L'8' riattacca ed il successo mancatogli arride il 27
alla XXIV Brigata indiana e alla XIX britannica. Tedeschi
e italiani sono sopraffatti e solo l'arrivo del 46°
artiglieria della Trento mette un pò di equilibrio
nelle forze bloccando il nemico. La giornata è
costata centodieci carri, quaranta autoblindo e quindici
aerei all'avversario, ma i bersaglieri del 7°, dell'8°
e del 12° sono ancora in testa alla statistica dei
morti. Poco si sa di loro; un censimento esatto delle
perdite non è possibile, forse non lo si saprà
mai; reparti interi sono scomparsi con i ruolini e i carteggi.
Tra quelli del 7° si sa del caporale Cesare Garavaglia
milanese due volte decorato. All'8° mancano i capitani
Garzia e Stropeni ed il maggiore Motta morto pochi giorni
dopo in ospedale e una ventina di uomini; il 12° ha
lasciato sul campo il maggiore Nardi, i tenenti Pecorati,
Bucci, Pagella e Ughi e una settantina di bersaglieri
tutti scomparsi nella mischia.
Anche il tenente Rispoli che aveva ricevuto in consegna
l'VIII Battaglione corazzato da Silvano Bernardis muore
il 24 luglio!
Questo bel reparto dai modestissimi autoblindo privi di
ogni forza di resistenza contro i colpi nemici e che il
19 maggio a Got el-Ualeb con Ruffo Albanese aveva scritto
la sua prima timida pagina di storia, sulla Quota 21 di
Alamein il 18 luglio continua la tradizione appena iniziata
aggiungendo un capitolo al suo breve e modesto ruolino
con la medaglia d'Oro di Gavioli Kruger.
Il 9° ora è ridotto alla forza di un unico
Battaglione e si raggruppa nel XXX, ed al 7° dopo
le disperate giornate di El Cattara restano poco più
di duecento uomini!
E' di questi giorni la frase di Erwin Rommel ormai passata
nella nostra storia: Il soldato tedesco ha stupito il
mondo, i bersaglieri d'Italia hanno stupito il soldato
tedesco.
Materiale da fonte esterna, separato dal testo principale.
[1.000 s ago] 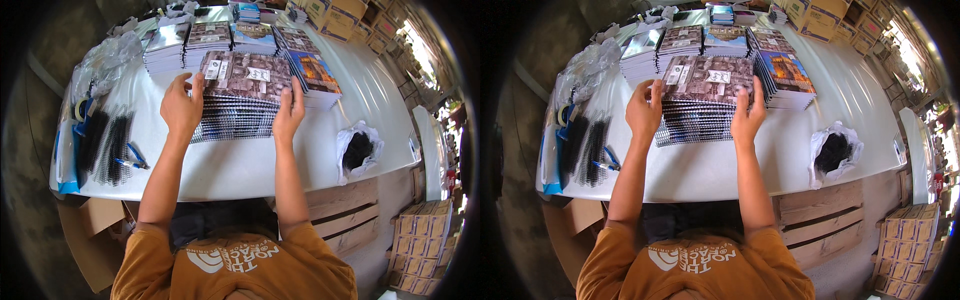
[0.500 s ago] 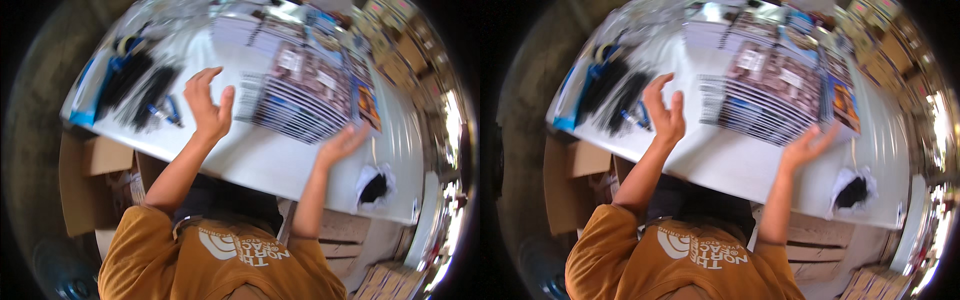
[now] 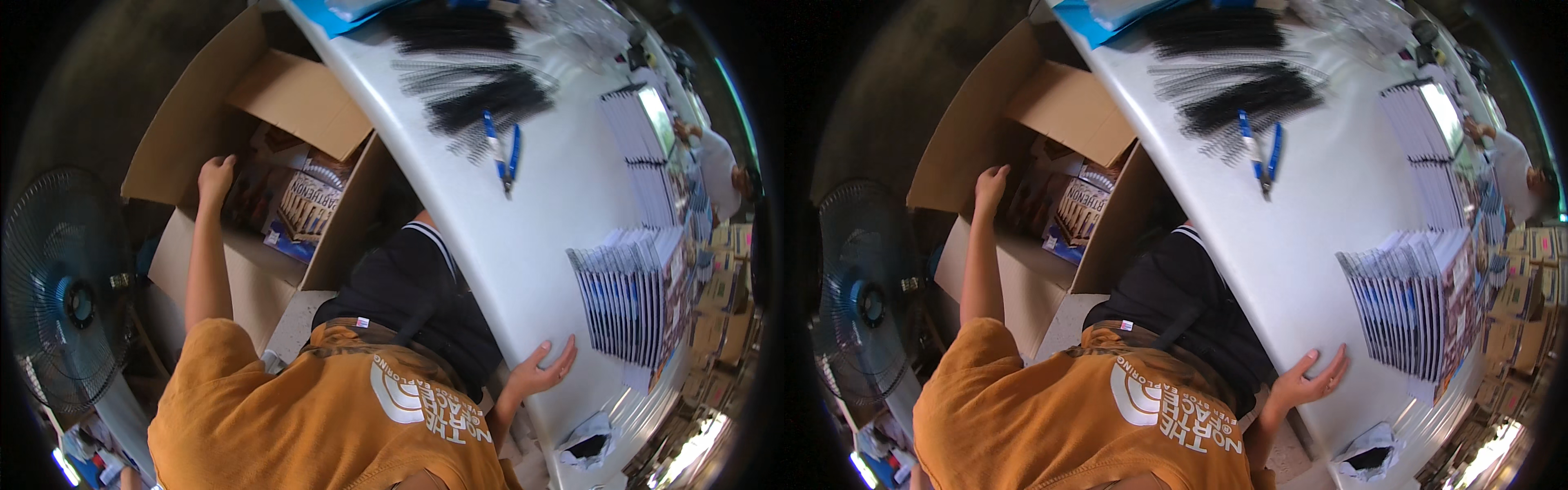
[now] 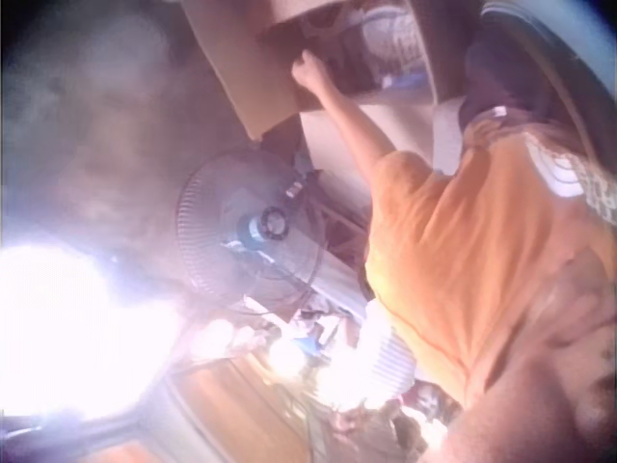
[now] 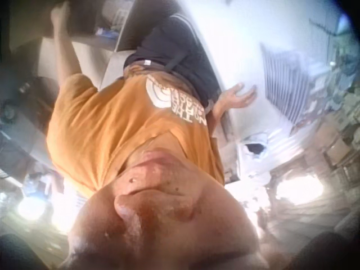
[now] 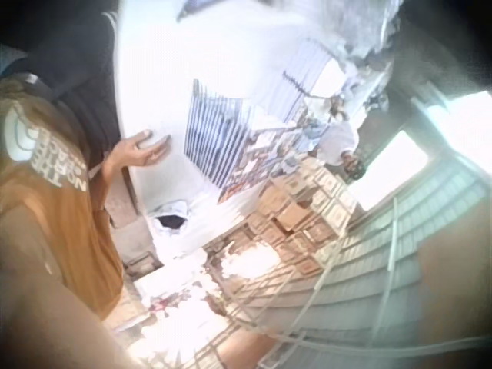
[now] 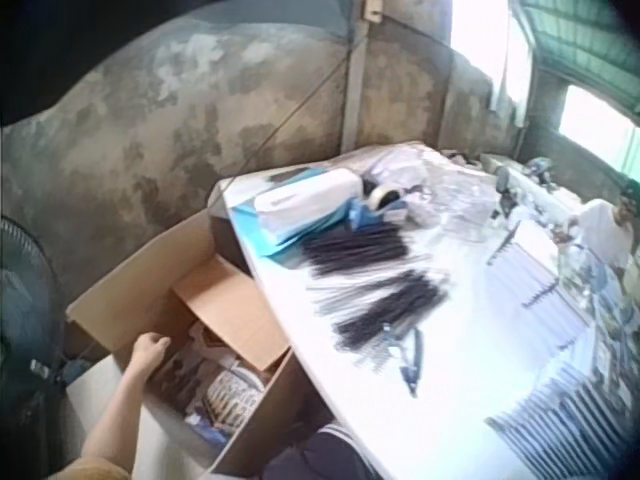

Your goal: The person binds a notepad by inserting a plastic spiral through the pre-punched holes of a paper stack, crimps the ends of the spiral with a tool, and places the completed notepad into a box.

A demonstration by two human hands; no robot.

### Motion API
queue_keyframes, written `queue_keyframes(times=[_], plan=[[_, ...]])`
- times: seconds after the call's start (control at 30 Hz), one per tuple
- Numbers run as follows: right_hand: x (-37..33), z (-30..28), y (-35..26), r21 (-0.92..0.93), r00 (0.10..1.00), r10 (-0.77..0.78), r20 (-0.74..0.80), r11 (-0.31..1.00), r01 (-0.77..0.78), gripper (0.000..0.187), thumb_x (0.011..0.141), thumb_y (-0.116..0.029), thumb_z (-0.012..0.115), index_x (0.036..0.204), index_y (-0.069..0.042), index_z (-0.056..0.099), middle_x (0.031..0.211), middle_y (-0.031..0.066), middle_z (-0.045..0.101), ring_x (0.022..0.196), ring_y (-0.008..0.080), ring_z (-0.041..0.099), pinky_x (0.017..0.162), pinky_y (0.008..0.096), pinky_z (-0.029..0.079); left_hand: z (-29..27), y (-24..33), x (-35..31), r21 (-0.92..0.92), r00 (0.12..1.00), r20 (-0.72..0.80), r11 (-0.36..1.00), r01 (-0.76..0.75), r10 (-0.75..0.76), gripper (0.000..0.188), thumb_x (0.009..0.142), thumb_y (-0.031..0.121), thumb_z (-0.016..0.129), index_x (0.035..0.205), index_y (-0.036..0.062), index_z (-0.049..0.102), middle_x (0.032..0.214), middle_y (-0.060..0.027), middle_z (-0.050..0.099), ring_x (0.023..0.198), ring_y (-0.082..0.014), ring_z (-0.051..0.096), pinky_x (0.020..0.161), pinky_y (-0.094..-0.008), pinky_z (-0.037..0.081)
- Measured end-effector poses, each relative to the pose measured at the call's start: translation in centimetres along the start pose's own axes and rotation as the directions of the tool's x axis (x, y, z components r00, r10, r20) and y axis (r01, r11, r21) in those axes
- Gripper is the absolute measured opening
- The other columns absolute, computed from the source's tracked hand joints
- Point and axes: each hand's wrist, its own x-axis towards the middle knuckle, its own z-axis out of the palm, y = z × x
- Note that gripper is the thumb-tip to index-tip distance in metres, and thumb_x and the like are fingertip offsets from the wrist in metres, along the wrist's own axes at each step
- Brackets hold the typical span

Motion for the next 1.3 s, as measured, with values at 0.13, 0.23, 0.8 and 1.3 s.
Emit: queue_keyframes(times=[0.13, 0.23, 0.8, 1.3], plan=[[-0.7, 0.3, 0.4, -0.023, 0.995, 0.098, -0.012, 0.995, -0.098, 0.040, 0.087, -0.023, 0.054, 0.120, 0.001, 0.052, 0.120, 0.0199, 0.053, 0.114, 0.0371, 0.046, 0.097, 0.0455, 0.034, 6.0, -3.1, 6.2, -0.234, 0.901, 0.301, 0.892, 0.388, -0.313, 0.057, 0.078, 0.041, 0.058, 0.117, -0.0002, 0.056, 0.122, -0.0200, 0.054, 0.113, -0.0315, 0.052, 0.090, -0.0393, 0.042], [-0.2, 0.7, 0.1, -0.056, 0.997, 0.079, 0.013, 0.995, -0.078, 0.039, 0.088, -0.022, 0.052, 0.120, 0.001, 0.053, 0.119, 0.0193, 0.054, 0.113, 0.0355, 0.047, 0.097, 0.0451, 0.035, 11.6, -8.4, 8.3, -0.248, 0.975, 0.182, 0.953, 0.173, -0.130, 0.061, 0.079, 0.044, 0.055, 0.123, 0.0013, 0.051, 0.132, -0.0182, 0.045, 0.120, -0.0305, 0.046, 0.097, -0.0386, 0.037], [-0.6, 1.7, 0.6, -0.080, 0.993, 0.120, 0.014, 0.990, -0.119, 0.036, 0.089, -0.023, 0.047, 0.115, 0.000, 0.058, 0.115, 0.0153, 0.057, 0.107, 0.0294, 0.052, 0.090, 0.0397, 0.042, 14.5, -12.4, 7.3, 0.517, 0.832, 0.548, 0.817, -0.256, -0.086, 0.067, 0.075, 0.052, 0.056, 0.119, 0.0013, 0.054, 0.123, -0.0211, 0.052, 0.117, -0.0334, 0.048, 0.100, -0.0403, 0.035], [-0.8, 1.8, 0.1, -0.039, 0.999, 0.026, -0.020, 0.999, -0.027, 0.030, 0.090, -0.020, 0.044, 0.104, 0.000, 0.062, 0.109, 0.0154, 0.062, 0.101, 0.0304, 0.056, 0.091, 0.0408, 0.040, 14.7, -17.4, 11.5, 0.035, 0.867, 0.489, 0.996, 0.086, -0.092, 0.047, 0.080, 0.044, 0.060, 0.100, 0.0021, 0.065, 0.094, -0.0063, 0.064, 0.084, -0.0152, 0.057, 0.078, -0.0314, 0.046]])
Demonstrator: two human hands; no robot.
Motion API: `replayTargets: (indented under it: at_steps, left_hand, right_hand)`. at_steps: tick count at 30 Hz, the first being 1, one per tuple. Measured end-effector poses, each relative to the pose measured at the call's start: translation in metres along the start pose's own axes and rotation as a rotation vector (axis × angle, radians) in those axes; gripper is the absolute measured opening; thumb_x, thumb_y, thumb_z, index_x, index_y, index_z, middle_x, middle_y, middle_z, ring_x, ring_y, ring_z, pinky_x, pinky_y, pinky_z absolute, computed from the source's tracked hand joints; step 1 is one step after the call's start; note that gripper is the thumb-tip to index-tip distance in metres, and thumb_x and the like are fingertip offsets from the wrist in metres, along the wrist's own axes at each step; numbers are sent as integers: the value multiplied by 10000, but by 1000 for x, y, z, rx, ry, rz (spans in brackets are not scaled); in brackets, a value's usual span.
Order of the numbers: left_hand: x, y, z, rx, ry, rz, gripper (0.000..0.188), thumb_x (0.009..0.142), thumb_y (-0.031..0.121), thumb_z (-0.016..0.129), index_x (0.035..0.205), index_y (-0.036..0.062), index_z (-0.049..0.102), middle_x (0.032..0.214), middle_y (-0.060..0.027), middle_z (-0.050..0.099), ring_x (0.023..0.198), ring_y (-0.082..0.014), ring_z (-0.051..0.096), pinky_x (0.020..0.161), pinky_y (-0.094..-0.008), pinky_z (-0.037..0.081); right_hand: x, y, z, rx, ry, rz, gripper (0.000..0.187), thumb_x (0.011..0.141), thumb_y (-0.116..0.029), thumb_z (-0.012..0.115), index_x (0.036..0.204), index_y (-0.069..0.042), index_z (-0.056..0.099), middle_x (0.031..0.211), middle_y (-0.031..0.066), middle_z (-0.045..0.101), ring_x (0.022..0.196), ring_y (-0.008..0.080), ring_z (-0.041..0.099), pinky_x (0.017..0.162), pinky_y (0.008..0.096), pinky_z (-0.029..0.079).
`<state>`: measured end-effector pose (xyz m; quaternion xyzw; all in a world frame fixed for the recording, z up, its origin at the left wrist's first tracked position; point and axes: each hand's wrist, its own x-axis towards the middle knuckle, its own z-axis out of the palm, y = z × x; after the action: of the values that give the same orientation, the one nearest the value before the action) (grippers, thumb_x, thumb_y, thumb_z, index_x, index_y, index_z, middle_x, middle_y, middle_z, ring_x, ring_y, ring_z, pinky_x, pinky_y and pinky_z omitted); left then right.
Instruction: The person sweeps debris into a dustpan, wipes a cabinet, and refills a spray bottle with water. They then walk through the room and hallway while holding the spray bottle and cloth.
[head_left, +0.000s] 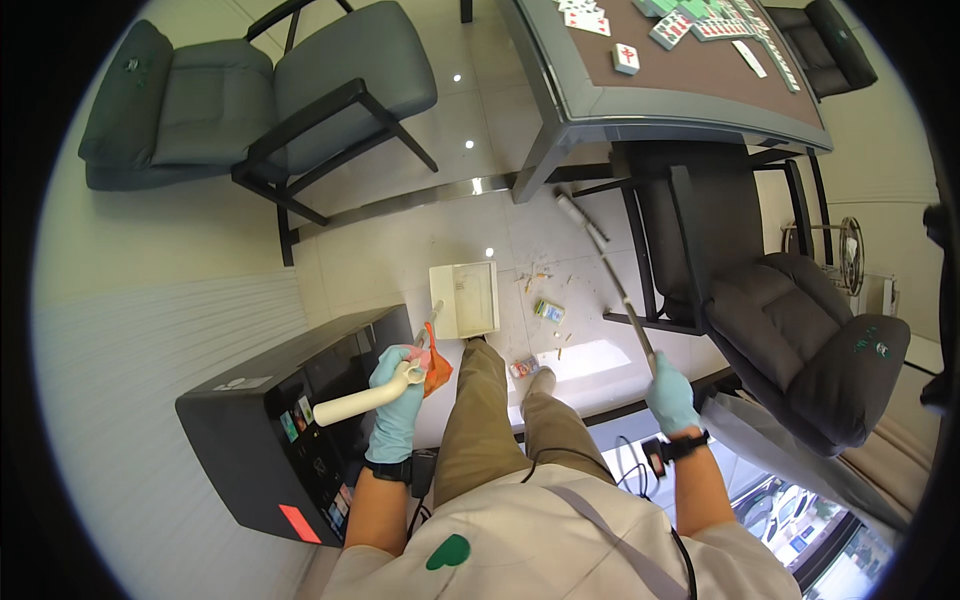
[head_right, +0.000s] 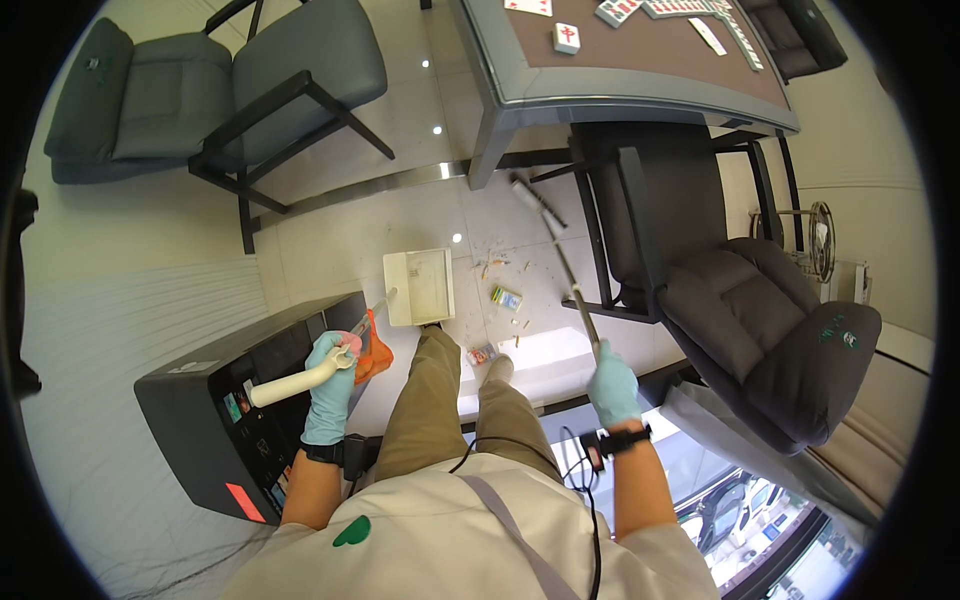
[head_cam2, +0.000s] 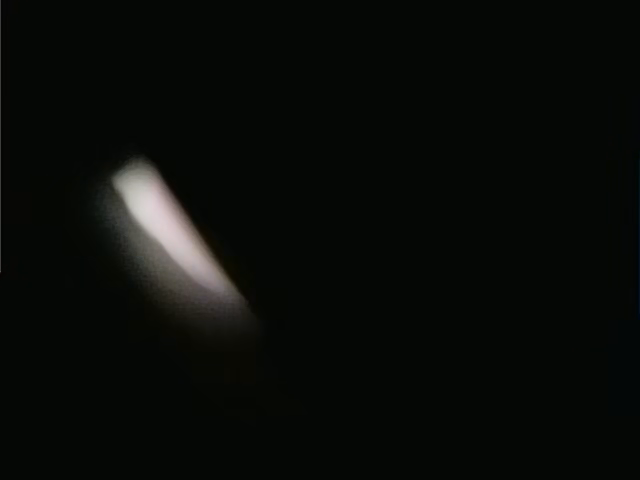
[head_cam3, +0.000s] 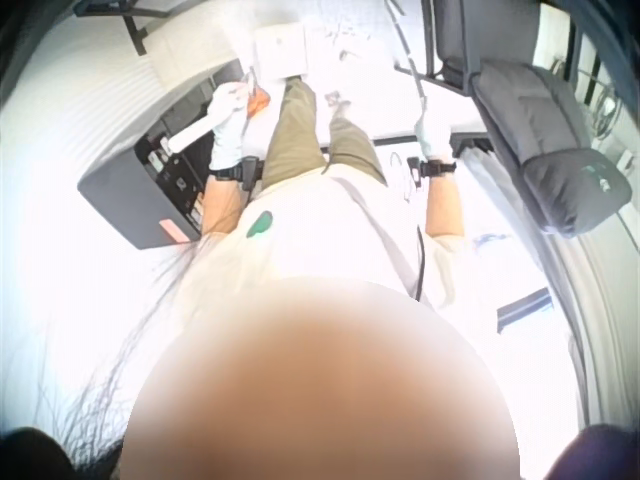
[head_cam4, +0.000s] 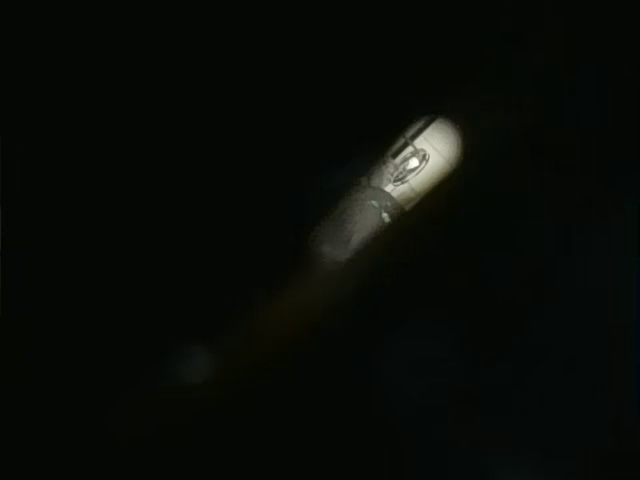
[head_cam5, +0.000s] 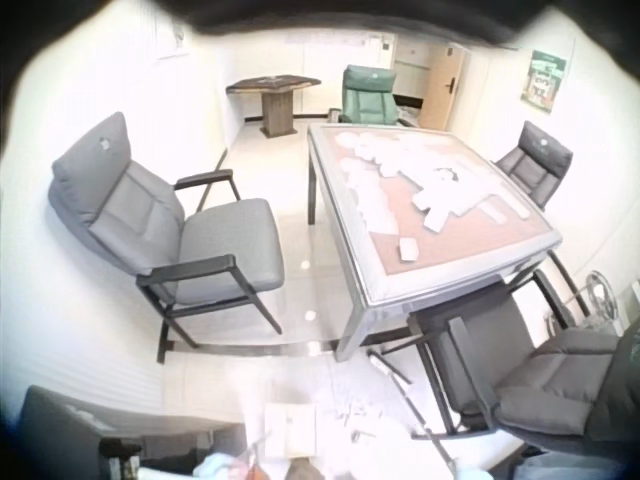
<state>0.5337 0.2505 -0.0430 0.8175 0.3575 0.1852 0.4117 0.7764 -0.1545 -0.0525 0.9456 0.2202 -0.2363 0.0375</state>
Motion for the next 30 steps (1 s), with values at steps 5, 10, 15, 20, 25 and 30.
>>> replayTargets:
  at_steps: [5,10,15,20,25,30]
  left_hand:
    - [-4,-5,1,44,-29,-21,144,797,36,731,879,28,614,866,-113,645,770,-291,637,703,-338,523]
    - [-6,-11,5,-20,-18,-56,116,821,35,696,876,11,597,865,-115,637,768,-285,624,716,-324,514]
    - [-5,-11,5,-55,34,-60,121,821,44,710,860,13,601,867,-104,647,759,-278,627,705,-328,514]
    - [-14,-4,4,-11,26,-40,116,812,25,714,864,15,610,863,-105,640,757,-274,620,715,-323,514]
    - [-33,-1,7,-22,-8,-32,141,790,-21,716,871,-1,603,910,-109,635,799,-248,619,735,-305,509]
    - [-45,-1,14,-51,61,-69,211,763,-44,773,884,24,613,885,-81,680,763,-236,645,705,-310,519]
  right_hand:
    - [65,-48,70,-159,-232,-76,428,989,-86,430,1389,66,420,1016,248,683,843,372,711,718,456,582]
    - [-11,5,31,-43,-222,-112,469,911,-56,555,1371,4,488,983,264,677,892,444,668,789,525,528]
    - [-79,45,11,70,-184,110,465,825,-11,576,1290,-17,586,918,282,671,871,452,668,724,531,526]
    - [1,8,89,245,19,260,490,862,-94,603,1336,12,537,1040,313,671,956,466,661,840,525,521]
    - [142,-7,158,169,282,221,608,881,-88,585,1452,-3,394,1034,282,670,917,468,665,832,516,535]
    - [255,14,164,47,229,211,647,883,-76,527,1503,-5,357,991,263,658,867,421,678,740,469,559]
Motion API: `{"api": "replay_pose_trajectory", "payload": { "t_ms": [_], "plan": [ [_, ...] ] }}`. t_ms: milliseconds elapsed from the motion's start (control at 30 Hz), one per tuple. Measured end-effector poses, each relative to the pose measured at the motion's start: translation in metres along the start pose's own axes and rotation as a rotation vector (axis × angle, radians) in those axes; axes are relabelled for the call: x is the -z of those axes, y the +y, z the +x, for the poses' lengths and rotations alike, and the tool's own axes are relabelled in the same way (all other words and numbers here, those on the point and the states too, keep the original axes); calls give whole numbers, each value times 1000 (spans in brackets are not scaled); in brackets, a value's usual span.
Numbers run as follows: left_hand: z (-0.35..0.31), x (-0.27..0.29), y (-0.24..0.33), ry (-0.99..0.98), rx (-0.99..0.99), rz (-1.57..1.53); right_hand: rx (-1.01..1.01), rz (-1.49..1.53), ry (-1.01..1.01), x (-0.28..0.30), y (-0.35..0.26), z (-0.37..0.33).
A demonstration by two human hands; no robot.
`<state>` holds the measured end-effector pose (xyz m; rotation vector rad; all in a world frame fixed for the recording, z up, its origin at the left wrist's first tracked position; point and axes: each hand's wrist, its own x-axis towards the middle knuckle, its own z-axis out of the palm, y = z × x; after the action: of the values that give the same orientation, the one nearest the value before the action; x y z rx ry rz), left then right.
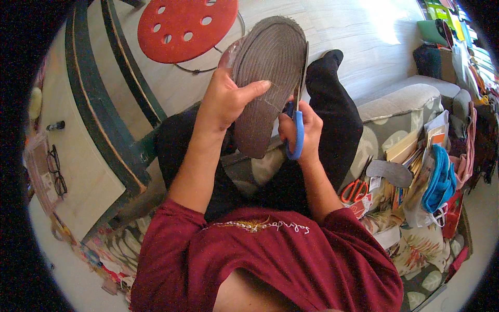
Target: The person trims a gray shoe insole using blue-handled scissors. They hold the insole by hand, cutting away excess material along a marked outline while rotating the piece over a small trash bin.
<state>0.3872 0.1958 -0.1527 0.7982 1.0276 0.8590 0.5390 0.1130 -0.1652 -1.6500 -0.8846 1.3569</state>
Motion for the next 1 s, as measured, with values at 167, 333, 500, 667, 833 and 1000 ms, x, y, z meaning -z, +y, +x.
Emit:
{"api": "replay_pose_trajectory", "payload": {
  "t_ms": [167,333,500,667,833,1000],
  "plan": [
    [-1,-2,-6,-33,29,22,113,44,18,-4,-4,9],
    [-1,-4,-6,-52,53,2,189,-12,45,0,0,14],
    [-1,-3,-5,-51,63,-11,83,31,-7,7,0,11],
    [-1,-2,-1,-67,73,12,102,25,9,8,3,10],
    [-1,-1,1,-73,91,-38,108,94,20,2,-6,8],
    [0,2,2,-91,89,-44,73,67,-1,3,-13,7]
  ]
}}
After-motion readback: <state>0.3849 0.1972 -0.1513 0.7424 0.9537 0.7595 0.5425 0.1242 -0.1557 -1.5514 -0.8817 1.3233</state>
Una frase che pronunciata da un generale della
sua statura onora tutto un Corpo e con esso tutti i soldati
d'Italia che in terra africana si sono battuti da prodi.
Gli avvenimenti che avevano portato le nostre armi quasi
sul vento dei piumetti dei bersaglieri e così favorevoli
fino alla prima decade del mese di luglio, incominciano
a mutare e Rommel che ad ogni costo voleva tagliare in
due tronconi l'8 a Armata inglese incomincia ad impensierirsi.
Forse la dea bendata lo sta abbandonando; la sua stella
non torna più a brillare, anzi, impallidisce.